* **Work item**: Which lines in the listing below contain the word "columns"? Copy each one.

* **Task input**:
========
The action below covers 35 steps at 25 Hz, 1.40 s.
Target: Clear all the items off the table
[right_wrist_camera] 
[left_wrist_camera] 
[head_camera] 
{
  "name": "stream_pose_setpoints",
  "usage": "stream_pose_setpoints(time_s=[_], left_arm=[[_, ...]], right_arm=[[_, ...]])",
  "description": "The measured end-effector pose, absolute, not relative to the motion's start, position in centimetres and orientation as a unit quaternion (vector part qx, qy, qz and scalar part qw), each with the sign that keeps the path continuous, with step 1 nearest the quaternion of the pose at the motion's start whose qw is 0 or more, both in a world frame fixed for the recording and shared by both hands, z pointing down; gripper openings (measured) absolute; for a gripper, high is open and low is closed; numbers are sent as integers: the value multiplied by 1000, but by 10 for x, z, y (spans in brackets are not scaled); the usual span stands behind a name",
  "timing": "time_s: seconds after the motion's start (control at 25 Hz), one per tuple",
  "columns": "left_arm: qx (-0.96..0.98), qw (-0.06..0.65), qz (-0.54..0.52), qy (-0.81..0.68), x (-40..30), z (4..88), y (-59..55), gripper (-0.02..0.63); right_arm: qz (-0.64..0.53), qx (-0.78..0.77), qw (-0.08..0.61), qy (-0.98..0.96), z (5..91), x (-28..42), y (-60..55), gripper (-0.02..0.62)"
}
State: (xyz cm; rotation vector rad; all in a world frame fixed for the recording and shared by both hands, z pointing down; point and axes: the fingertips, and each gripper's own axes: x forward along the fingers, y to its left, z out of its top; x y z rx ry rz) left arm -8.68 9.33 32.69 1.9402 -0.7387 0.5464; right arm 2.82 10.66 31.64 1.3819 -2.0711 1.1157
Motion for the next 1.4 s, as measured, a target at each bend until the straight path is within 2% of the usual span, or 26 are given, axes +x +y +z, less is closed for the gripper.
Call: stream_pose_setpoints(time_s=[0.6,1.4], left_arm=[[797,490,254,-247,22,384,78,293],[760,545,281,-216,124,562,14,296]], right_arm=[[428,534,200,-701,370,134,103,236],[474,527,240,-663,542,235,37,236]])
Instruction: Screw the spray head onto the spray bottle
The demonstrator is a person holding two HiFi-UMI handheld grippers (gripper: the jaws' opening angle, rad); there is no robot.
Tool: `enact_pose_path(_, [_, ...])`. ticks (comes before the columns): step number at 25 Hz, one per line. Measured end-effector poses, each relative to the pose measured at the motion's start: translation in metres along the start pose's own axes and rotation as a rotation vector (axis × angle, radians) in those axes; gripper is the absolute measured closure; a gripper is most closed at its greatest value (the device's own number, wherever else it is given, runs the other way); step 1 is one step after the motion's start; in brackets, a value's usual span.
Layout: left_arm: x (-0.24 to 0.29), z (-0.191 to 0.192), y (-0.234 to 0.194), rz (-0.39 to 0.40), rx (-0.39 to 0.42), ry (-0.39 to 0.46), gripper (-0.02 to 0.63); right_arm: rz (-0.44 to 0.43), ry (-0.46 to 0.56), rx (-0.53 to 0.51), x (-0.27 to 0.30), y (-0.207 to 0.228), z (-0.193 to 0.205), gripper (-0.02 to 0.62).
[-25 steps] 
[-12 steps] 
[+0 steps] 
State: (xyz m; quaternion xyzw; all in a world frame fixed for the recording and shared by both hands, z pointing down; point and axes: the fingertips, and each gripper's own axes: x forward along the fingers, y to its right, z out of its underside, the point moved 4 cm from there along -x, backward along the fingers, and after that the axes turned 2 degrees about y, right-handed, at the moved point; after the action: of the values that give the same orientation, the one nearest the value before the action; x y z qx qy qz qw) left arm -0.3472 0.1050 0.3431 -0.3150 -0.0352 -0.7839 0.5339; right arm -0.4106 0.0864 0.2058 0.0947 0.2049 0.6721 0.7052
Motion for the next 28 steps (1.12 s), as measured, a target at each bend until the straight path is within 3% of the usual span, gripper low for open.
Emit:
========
* **Expected answer**:
  "columns": "left_arm: qx (-0.96..0.98), qw (-0.06..0.65), qz (-0.54..0.52), qy (-0.81..0.68), x (-40..30), z (4..88), y (-59..55), gripper (-0.02..0.63); right_arm: qz (-0.64..0.53), qx (-0.78..0.77), qw (-0.08..0.61), qy (-0.98..0.96), z (5..91), x (-28..42), y (-60..55), gripper (-0.02..0.62)"
Tool: `enact_pose_path(_, [_, ...])`. ticks (comes before the columns): step number at 25 Hz, one per line. Measured end-effector poses, each relative to the pose measured at the motion's start: translation in metres along the start pose's own axes and rotation as a rotation vector (axis × angle, radians) in those axes; gripper is the absolute measured closure; a gripper is most closed at its greatest value (the device's own number, wherever else it is given, runs the other way); step 1 is one step after the motion's start; in brackets, a value's usual span.

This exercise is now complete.